**Prompt**
Every line of the listing is to be returned exactly as given.

**Data section**
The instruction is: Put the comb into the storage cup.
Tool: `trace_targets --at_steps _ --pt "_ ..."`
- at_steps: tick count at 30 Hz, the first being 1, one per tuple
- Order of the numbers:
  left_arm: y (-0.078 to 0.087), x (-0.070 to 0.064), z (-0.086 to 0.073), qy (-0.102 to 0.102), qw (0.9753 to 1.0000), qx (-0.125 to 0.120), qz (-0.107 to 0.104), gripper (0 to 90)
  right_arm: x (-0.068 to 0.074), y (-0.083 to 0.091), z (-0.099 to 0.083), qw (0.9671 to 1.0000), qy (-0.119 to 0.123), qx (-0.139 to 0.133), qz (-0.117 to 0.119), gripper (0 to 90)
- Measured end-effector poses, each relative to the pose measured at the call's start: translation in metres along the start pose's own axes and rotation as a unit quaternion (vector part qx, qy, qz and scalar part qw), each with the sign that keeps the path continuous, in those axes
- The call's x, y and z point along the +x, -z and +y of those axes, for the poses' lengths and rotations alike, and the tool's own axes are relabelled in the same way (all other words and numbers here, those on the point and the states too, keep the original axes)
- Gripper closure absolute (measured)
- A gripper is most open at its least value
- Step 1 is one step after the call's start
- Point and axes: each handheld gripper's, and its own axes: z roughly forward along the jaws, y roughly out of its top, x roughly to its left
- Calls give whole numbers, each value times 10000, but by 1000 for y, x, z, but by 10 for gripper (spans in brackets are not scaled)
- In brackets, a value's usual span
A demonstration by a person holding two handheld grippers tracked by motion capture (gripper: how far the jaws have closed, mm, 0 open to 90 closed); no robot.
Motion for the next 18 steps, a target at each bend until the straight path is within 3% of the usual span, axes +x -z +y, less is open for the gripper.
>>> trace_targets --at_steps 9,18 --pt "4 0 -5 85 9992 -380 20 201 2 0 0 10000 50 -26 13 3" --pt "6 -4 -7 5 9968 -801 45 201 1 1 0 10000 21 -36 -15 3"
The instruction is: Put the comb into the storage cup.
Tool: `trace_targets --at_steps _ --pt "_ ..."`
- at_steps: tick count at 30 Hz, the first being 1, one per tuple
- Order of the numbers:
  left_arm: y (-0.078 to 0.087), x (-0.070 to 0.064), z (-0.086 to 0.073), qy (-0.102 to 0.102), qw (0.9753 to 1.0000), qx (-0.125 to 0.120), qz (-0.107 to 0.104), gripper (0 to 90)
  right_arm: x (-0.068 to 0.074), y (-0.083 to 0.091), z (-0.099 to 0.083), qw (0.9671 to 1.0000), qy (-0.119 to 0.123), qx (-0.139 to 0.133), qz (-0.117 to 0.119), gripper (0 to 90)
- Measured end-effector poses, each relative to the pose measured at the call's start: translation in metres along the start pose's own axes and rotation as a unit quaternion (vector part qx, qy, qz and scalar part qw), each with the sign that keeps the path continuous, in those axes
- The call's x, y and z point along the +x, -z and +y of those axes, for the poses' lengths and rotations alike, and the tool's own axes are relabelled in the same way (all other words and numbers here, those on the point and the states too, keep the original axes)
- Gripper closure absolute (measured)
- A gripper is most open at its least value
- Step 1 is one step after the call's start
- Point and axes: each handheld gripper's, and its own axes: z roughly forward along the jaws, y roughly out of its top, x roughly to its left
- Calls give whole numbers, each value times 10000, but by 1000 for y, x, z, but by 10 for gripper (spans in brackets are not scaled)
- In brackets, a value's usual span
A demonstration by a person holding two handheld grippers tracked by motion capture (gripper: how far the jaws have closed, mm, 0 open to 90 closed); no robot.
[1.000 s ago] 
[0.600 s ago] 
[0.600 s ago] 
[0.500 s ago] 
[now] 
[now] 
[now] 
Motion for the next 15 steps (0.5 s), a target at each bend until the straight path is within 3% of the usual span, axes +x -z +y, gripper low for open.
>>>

**Written reply**
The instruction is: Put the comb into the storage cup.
Tool: `trace_targets --at_steps _ --pt "_ ..."`
- at_steps: tick count at 30 Hz, the first being 1, one per tuple
- Order of the numbers:
  left_arm: y (-0.078 to 0.087), x (-0.070 to 0.064), z (-0.086 to 0.073), qy (-0.102 to 0.102), qw (0.9753 to 1.0000), qx (-0.125 to 0.120), qz (-0.107 to 0.104), gripper (0 to 90)
  right_arm: x (-0.068 to 0.074), y (-0.083 to 0.091), z (-0.099 to 0.083), qw (0.9671 to 1.0000), qy (-0.119 to 0.123), qx (-0.139 to 0.133), qz (-0.117 to 0.119), gripper (0 to 90)
- Measured end-effector poses, each relative to the pose measured at the call's start: translation in metres along the start pose's own axes and rotation as a unit quaternion (vector part qx, qy, qz and scalar part qw), each with the sign that keeps the path continuous, in those axes
- The call's x, y and z point along the +x, -z and +y of those axes, for the poses' lengths and rotations alike, and the tool's own axes are relabelled in the same way (all other words and numbers here, those on the point and the states too, keep the original axes)
- Gripper closure absolute (measured)
- A gripper is most open at its least value
- Step 1 is one step after the call's start
- Point and axes: each handheld gripper's, and its own axes: z roughly forward along the jaws, y roughly out of its top, x roughly to its left
- Calls give whole numbers, each value times 10000, but by 1000 for y, x, z, but by 10 for gripper (spans in brackets are not scaled)
- In brackets, a value's usual span
A demonstration by a person holding two handheld grippers tracked by motion capture (gripper: how far the jaws have closed, mm, 0 open to 90 closed); no robot.
Motion for the next 18 steps, a target at each bend until the straight path is within 3% of the usual span, axes +x -z +y, less is open for the gripper.
>>> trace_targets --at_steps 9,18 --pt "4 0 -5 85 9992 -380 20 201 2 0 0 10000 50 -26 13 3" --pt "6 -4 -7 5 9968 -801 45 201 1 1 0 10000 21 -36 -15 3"
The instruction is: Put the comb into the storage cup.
Tool: `trace_targets --at_steps _ --pt "_ ..."`
- at_steps: tick count at 30 Hz, the first being 1, one per tuple
- Order of the numbers:
  left_arm: y (-0.078 to 0.087), x (-0.070 to 0.064), z (-0.086 to 0.073), qy (-0.102 to 0.102), qw (0.9753 to 1.0000), qx (-0.125 to 0.120), qz (-0.107 to 0.104), gripper (0 to 90)
  right_arm: x (-0.068 to 0.074), y (-0.083 to 0.091), z (-0.099 to 0.083), qw (0.9671 to 1.0000), qy (-0.119 to 0.123), qx (-0.139 to 0.133), qz (-0.117 to 0.119), gripper (0 to 90)
- Measured end-effector poses, each relative to the pose measured at the call's start: translation in metres along the start pose's own axes and rotation as a unit quaternion (vector part qx, qy, qz and scalar part qw), each with the sign that keeps the path continuous, in those axes
- The call's x, y and z point along the +x, -z and +y of those axes, for the poses' lengths and rotations alike, and the tool's own axes are relabelled in the same way (all other words and numbers here, those on the point and the states too, keep the original axes)
- Gripper closure absolute (measured)
- A gripper is most open at its least value
- Step 1 is one step after the call's start
- Point and axes: each handheld gripper's, and its own axes: z roughly forward along the jaws, y roughly out of its top, x roughly to its left
- Calls give whole numbers, each value times 10000, but by 1000 for y, x, z, but by 10 for gripper (spans in brackets are not scaled)
- In brackets, a value's usual span
A demonstration by a person holding two handheld grippers tracked by motion capture (gripper: how far the jaws have closed, mm, 0 open to 90 closed); no robot.
[1.000 s ago] 
[0.600 s ago] 
[0.600 s ago] 
[0.500 s ago] 
[now] 
[now] 
[now] 
Motion for the next 15 steps (0.5 s), a target at each bend until the straight path is within 3% of the usual span, axes +x -z +y, gripper low for open.
>>>

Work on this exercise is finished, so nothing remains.